The law caps insurance company spending for costs other than reimbursement which should reduce the cut of middle men.

MDSensei2 karma

I hope it's not too late to participate, but I was wondering if you had any advice on actually becoming a policy researcher.

Currently, I am an undergraduate with the hopes of being able to immediately advance into a PhD program. The opportunities at my university to ground myself in statistics have been limited, so I have been doing extracurricular research with a professor for the past year. With his help, I am currently working on dynamic models such as instrumental variable analysis as well as Stata programming.

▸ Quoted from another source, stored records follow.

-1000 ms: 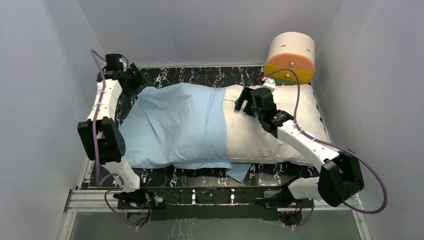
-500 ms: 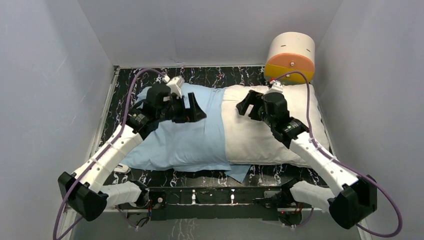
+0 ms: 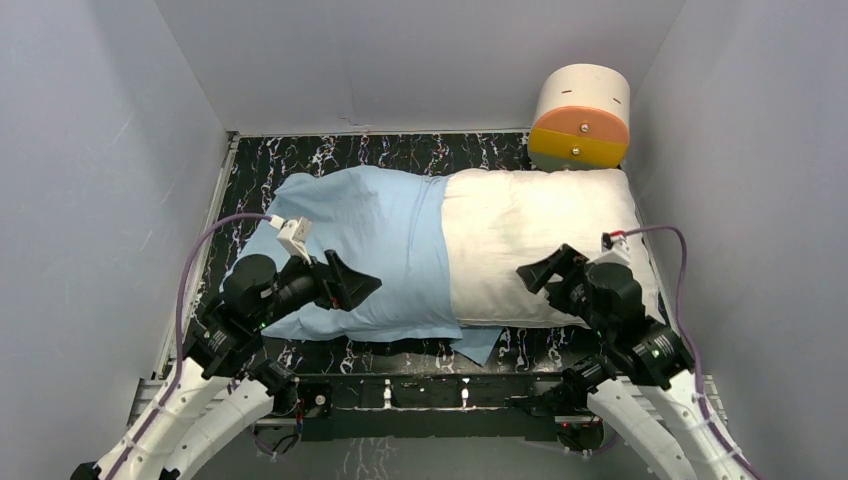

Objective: Remove the pillowcase from the pillow
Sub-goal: Remove the pillow from the pillowcase.

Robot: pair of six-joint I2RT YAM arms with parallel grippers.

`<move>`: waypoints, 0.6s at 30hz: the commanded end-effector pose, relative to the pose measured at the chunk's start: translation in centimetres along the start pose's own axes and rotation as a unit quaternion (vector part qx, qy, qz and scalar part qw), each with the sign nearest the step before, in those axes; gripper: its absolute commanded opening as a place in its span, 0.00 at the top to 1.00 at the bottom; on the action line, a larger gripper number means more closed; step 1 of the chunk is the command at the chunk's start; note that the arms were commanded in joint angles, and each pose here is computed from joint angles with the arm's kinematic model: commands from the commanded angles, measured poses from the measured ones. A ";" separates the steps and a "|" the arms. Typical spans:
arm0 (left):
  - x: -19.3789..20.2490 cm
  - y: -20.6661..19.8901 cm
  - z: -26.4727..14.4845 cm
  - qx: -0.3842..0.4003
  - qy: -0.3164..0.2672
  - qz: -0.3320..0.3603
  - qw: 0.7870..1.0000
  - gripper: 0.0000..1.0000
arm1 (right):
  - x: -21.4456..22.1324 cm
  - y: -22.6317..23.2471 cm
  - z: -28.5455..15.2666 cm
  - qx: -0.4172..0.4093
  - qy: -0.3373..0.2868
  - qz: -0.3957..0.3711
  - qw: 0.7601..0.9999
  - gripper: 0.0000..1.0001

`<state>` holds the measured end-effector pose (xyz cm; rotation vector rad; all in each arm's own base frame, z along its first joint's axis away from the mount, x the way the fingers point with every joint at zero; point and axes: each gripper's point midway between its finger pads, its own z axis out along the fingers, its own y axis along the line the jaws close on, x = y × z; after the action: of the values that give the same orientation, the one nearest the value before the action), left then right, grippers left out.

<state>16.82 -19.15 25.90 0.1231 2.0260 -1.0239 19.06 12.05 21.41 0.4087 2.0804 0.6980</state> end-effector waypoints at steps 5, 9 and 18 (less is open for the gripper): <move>5.5 -2.0 1.3 0.102 0.122 -0.031 0.987 0.11 | 3.7 -2.5 -3.5 -0.005 0.028 0.153 0.988 0.13; 6.4 -2.7 1.8 0.092 0.128 -0.008 0.987 0.10 | 5.7 -3.1 -3.4 0.012 0.068 0.168 0.983 0.13; 12.6 -4.0 6.4 -0.085 0.109 0.086 0.987 0.08 | 6.1 -4.6 -1.3 0.071 0.067 0.186 0.978 0.12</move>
<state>7.64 -29.07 18.38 0.5653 2.3052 -1.0546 13.40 11.41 14.73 0.7785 2.2692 0.8173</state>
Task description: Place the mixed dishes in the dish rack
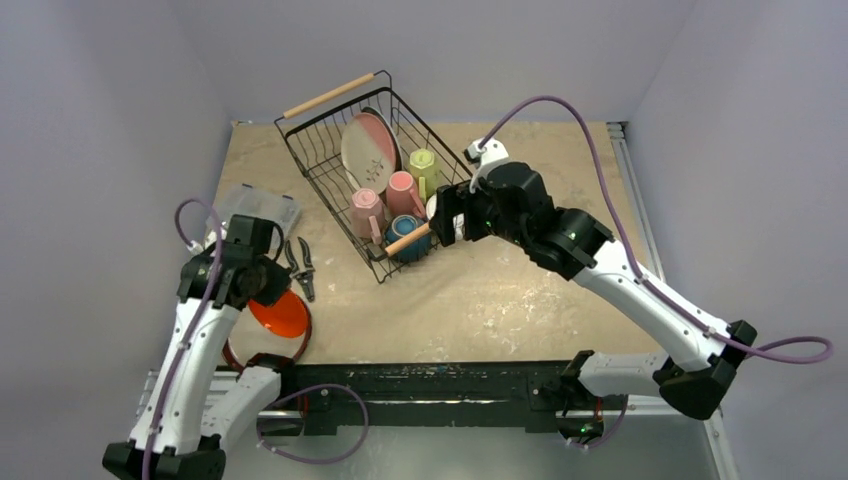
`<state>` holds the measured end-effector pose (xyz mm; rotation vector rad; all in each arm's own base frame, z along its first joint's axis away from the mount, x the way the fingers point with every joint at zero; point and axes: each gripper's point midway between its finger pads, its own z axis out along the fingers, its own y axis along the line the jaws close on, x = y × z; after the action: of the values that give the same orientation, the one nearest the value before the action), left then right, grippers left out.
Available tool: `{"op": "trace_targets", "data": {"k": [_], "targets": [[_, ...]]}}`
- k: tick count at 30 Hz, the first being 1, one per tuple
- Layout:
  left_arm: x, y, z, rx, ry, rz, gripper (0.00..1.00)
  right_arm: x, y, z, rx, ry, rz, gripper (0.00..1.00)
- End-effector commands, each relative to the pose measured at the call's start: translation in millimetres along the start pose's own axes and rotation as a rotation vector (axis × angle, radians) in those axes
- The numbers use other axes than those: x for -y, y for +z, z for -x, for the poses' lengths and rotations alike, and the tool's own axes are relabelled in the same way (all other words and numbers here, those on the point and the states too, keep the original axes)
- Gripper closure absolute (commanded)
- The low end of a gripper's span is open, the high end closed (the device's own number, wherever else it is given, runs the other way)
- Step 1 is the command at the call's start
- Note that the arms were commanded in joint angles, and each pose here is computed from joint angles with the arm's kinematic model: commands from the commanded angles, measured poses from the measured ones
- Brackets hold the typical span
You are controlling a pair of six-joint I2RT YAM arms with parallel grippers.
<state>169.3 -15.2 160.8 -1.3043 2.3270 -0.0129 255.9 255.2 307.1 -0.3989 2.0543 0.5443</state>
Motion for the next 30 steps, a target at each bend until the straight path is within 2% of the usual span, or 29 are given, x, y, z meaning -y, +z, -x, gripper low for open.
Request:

Still, I recognize that most of the foundations I need to comprehend the logic associated with models is lacking.

What can I do or read to supplement a master's degree for PhD candidacy? What are some avenues I should take to hopefully secure a paid research assistant position before then?

CarterPrice2 karma

I would recommend following policy debates closely, particularly in the policy areas that interest you most.
Most think tanks have internship programs (I was a summer associate at RAND one summer in graduate school) that can help you learn about policy research.
You also may want to read through some of the reports form whichever organization(s) you think would be the best fit for you to get a feel for the types of research they do and the methods they use. Good Luck!

allodially2 karma

  1. Do you think the lower medicare reimbursement rates are going to stick? If not, how much is that going to cost?
  2. What do you read to stay informed about what's going on with ACA? Are there good health care policy-focused blogs?

CarterPrice3 karma

Good questions, 1. I'm not sure if they will stick, but the change in reimbursement is the biggest part of the spending offsets in the law. If they went back to pre-ACA rates it could be several 10s of billions of dollars.

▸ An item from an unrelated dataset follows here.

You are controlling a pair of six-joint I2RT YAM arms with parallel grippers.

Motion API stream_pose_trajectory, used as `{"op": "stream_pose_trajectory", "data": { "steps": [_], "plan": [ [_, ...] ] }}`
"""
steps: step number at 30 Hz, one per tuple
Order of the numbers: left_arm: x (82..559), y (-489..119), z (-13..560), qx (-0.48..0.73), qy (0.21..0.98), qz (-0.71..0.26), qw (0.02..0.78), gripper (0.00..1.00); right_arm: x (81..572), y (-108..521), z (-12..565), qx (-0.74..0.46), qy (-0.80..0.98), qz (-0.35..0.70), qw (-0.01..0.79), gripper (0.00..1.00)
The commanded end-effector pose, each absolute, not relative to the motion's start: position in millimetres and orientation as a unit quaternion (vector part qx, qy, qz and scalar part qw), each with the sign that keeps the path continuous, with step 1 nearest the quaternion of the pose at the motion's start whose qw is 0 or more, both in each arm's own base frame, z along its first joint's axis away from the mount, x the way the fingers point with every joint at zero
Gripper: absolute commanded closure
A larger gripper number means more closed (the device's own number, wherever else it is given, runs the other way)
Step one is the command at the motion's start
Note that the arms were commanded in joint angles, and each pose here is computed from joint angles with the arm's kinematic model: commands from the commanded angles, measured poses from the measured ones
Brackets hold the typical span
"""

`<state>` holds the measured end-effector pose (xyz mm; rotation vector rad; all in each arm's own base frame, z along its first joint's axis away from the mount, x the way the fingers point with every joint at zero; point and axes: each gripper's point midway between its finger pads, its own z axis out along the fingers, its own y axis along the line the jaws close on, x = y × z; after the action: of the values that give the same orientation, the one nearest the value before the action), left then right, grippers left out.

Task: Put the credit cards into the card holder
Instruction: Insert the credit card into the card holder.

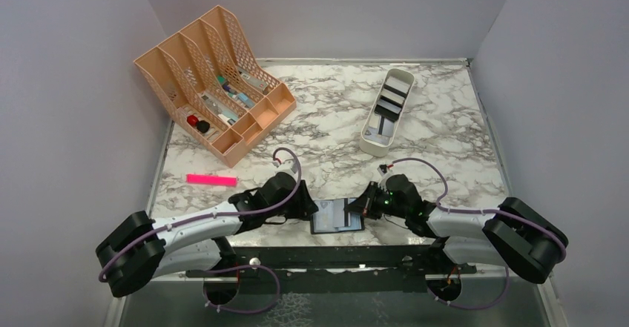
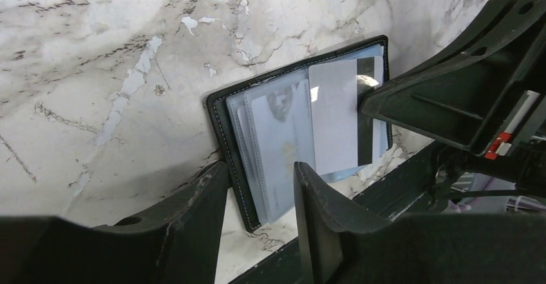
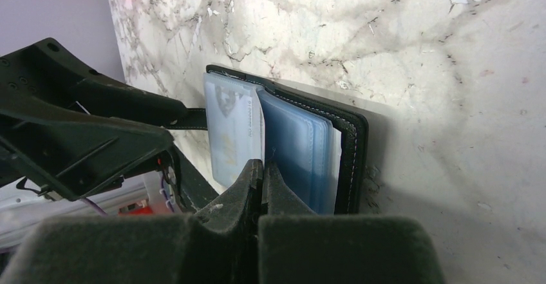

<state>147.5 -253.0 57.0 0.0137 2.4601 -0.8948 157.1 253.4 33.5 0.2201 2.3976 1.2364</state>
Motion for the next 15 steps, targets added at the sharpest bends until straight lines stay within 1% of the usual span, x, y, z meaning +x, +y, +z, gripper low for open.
{"op": "stream_pose_trajectory", "data": {
  "steps": [1, 6, 10, 15],
  "plan": [
    [143, -260, 46, 0.023, 0.909, -0.336, 0.246, 0.57, 159, 252, 30, 0.070, 0.869, 0.435, 0.225, 0.99],
    [141, -251, 20, 0.021, 0.923, -0.306, 0.233, 0.71, 160, 250, 35, 0.073, 0.865, 0.437, 0.235, 0.99],
    [139, -244, 5, 0.011, 0.931, -0.286, 0.226, 0.85, 163, 244, 39, 0.084, 0.858, 0.438, 0.254, 0.99],
    [138, -236, 1, 0.000, 0.932, -0.280, 0.230, 0.91, 168, 239, 43, 0.084, 0.854, 0.432, 0.278, 0.99]
  ]
}}
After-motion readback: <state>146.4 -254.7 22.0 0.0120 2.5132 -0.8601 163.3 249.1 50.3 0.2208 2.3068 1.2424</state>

  1. I follow a lot of good folks on twitter: @onceuponA @sarahkliff or me @CarterCPrice You can go to for RAND work on the subject. You can also go to

ScannerBrightly2 karma

What does RAND think of a universal single payer system?

CarterPrice2 karma

I don't think we have done much work in that area.

CarterPrice1 karma

The RAND HIE is still the best randomized experiment of its kind and the only real source for information about how people will respond to changes in their spending. We have factored in the information from the Oregon data into our current modeling on the ACA.

ScannerBrightly-7 karma

First, you should reply to the person asking the question so that we know what answer goes with what question and they can both be up or down voted on together.

2nd, What is RAND's pony in this show? How is the RAND corporation relevant to our lives nowadays?

CarterPrice3 karma

ScannerBrightly, RAND is nonpartisan but you can see our work on the RAND website.